AWS Database Cost Optimization
How to Reduce AWS RDS Costs - Rightsizing, Reservations, and Aurora Migration
RDS is consistently the second-biggest line item on startup AWS bills. Unlike EC2, it's harder to rightsize, easier to over-commit, and almost always over-provisioned from day one.
Why RDS Is Chronically Over-Provisioned
The launch pattern
At launch, an engineer sizes the database conservatively - "we might get a spike" - and picks a db.r5.xlarge. Six months later, the product has 50K users and the database is running at 12% CPU and 30% RAM.
Nobody proposes downsizing it because database migrations are risky and scary. So it keeps running. Multi-AZ doubles the cost. The bill compounds.
The hidden cost leaks
- gp2 storage (20% more expensive than gp3 with no performance benefit at most sizes)

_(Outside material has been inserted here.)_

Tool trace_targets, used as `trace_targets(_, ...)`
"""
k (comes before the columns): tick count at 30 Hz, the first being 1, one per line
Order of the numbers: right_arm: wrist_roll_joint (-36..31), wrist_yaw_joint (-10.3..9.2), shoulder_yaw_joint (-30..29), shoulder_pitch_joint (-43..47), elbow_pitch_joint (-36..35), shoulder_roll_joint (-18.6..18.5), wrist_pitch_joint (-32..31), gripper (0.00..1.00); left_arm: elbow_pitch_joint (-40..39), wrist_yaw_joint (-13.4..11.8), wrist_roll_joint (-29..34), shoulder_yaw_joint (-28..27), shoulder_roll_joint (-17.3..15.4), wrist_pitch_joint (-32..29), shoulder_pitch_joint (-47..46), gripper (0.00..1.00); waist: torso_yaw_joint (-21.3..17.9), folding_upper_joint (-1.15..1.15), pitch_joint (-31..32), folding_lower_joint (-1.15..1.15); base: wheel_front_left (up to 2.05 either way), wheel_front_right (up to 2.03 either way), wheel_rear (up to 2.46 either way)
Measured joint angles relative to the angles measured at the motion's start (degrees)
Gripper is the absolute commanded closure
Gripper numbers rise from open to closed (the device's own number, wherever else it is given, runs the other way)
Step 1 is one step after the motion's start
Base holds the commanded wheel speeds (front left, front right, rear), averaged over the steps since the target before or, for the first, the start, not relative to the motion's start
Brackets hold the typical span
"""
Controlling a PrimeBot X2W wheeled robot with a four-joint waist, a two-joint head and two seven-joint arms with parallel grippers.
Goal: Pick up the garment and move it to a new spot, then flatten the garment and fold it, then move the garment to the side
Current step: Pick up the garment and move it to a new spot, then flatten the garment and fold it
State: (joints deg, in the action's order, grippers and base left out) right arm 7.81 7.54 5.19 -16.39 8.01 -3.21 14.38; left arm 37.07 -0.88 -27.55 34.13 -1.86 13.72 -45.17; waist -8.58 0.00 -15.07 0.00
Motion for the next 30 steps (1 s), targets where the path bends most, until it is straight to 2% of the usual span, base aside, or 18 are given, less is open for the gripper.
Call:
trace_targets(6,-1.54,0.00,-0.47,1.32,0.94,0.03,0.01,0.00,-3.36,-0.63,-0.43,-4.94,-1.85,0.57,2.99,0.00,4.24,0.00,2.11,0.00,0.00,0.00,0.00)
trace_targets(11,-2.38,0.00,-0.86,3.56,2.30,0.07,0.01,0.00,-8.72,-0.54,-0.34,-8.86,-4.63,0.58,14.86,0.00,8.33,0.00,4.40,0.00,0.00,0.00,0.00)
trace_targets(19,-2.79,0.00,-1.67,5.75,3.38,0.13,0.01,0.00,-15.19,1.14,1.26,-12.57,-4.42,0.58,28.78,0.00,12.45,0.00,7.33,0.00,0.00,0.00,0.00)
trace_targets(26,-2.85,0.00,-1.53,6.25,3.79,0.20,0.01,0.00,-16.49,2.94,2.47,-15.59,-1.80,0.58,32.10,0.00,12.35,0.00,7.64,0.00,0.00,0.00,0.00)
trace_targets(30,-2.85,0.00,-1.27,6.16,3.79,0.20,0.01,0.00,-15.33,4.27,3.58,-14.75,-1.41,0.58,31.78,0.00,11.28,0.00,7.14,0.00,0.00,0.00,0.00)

- Provisioned IOPS (io1/io2) for workloads that don't need them
- Multi-AZ for dev and staging environments
- No Reserved Instances (paying 42% more on On-Demand)

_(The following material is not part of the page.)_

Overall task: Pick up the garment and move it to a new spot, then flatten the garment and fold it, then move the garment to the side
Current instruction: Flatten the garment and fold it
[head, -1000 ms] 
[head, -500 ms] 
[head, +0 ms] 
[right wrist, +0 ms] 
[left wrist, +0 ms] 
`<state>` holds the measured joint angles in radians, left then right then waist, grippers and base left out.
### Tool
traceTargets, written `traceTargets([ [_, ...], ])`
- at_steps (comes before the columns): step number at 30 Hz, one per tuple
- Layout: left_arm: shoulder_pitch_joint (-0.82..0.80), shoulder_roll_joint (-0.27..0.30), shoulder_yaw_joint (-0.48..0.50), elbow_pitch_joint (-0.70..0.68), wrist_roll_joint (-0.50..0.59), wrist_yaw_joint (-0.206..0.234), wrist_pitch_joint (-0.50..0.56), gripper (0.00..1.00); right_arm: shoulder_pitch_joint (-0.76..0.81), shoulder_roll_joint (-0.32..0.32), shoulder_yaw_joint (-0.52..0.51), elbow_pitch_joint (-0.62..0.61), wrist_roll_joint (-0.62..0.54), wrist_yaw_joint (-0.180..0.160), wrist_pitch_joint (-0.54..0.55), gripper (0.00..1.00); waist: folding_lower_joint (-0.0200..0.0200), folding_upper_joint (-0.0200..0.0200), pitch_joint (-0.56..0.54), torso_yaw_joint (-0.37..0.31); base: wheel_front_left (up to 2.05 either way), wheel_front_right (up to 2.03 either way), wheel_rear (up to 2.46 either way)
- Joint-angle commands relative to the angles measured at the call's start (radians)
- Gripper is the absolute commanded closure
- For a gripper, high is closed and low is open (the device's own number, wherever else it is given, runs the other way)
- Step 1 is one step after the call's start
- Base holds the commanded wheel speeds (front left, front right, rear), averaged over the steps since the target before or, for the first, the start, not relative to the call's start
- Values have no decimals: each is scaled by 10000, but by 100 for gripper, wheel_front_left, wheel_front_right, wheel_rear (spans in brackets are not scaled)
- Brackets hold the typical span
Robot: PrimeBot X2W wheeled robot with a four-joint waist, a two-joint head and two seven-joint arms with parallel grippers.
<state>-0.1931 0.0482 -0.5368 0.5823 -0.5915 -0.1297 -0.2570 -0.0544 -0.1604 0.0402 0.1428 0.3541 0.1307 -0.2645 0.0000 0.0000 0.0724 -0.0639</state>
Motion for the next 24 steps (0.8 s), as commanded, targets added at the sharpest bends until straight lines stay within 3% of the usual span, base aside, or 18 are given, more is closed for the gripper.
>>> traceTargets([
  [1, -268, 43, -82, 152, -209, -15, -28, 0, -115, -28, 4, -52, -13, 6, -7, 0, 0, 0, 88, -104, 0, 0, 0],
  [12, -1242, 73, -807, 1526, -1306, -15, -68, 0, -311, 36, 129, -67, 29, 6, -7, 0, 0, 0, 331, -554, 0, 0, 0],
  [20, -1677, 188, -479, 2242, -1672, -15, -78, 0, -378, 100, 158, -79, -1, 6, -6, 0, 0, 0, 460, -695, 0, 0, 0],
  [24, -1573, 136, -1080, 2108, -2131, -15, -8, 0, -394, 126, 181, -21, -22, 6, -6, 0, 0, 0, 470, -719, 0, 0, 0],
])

- Automated snapshots with no retention lifecycle
RDS Rightsizing: Instance + Storage
Instance rightsizing
Use CloudWatch metrics: CPUUtilization, FreeableMemory, DatabaseConnections, and ReadIOPS / WriteIOPS.
If CPU is consistently below 30% and FreeableMemory is above 2GB, the instance is over-provisioned. Downsize by one instance class - not two - and monitor for 1 week before proceeding.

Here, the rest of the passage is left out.